The Japanese common toad lives mainly on land, feeding on earthworms and small arthropods including ants and some species of beetle that are lamentable to other predators. It hibernates underground in the winter when the temperature falls below about 6 °C. Breeding takes place in the spring when the toads congregate in shallow water bodies and long strings of eggs are laid and become tangled in underwater plants. The dark-coloured tadpoles grow to 30 or 40 mm in length before emerging from the pond as juvenile toads in June.

== Reproduction ==
The Japanese common toad is known for their intense male-male competition hence the type of breeding associated to this species is explosive breeding. The mating pattern of these toads is not conclusive but the major one is polyandry through amplexus. Preceding mating is courtship which is based on tactile and visual senses. The release of sperms from males is a result of the luteinizing hormone increasing in production and this whole process is induced by amplexus as the males clasp to the females.The size of the males is actually vital in deciding which competitor pairs with the female. The bigger males can always replace the smaller ones especially because amplexus is involved and the eggs need to be fertilized to suit the female's preferences. This is known as size-assortative mating which leads to male-biased operational sex ratio and in turn highly affects the male-male competition. Population density and operational sex ratio are the two factors that contribute to how the males will compete for mating female partners. If the population of males in a specific breeding area is high, females are left with no other options but to practice polyandry.

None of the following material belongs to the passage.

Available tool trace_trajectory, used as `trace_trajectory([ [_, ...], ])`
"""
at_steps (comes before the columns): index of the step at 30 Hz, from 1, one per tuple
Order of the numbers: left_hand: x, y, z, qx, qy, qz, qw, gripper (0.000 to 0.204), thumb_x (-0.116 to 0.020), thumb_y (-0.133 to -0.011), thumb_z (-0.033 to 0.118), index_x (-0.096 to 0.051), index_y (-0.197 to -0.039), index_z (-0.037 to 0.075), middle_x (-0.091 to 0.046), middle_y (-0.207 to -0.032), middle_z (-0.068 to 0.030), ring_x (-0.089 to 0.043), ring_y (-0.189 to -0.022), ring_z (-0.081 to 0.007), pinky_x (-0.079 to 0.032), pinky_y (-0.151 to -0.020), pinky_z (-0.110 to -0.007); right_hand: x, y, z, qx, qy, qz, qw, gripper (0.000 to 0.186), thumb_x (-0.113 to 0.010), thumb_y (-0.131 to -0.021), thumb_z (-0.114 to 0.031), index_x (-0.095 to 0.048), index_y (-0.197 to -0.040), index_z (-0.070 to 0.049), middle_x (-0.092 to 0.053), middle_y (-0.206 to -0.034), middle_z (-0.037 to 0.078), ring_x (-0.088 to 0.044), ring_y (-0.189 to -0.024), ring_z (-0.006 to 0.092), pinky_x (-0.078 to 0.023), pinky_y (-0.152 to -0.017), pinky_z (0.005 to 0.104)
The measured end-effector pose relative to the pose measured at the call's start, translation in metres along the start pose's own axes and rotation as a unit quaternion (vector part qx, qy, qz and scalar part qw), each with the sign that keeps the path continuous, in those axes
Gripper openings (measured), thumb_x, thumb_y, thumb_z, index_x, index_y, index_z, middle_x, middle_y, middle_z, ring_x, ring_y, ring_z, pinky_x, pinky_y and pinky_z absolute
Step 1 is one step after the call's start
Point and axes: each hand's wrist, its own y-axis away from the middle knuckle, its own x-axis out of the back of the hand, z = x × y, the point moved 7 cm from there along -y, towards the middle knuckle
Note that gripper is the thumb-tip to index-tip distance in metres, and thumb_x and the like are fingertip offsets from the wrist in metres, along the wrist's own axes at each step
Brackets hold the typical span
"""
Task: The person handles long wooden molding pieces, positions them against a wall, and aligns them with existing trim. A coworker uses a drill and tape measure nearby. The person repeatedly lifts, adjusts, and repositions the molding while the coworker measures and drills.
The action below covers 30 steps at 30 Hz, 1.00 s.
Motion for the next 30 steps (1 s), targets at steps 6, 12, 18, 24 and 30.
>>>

Migration to breeding ponds is important in Bufo japonicus and this process is tracked by the production levels of the oscillatory potential changes (OSC). OSC levels are highest during the breeding month when the toads have reached their breeding destinations. Other hormones like luteinizing hormone and follicle-stimulating hormone also spiral up when the species reach the breeding site. In conclusion, the four processes that take place during the breeding season are emerging from hibernation, migration, amplexing, and ovulation in females or spermiation in males.

==Status==
The Japanese common toad has a wide range and is tolerant of many different types of habitats including human-made ones. It is presumed to have a large total population and no significant decline in numbers has been observed so the International Union for Conservation of Nature has assessed its conservation status as being of "least concern".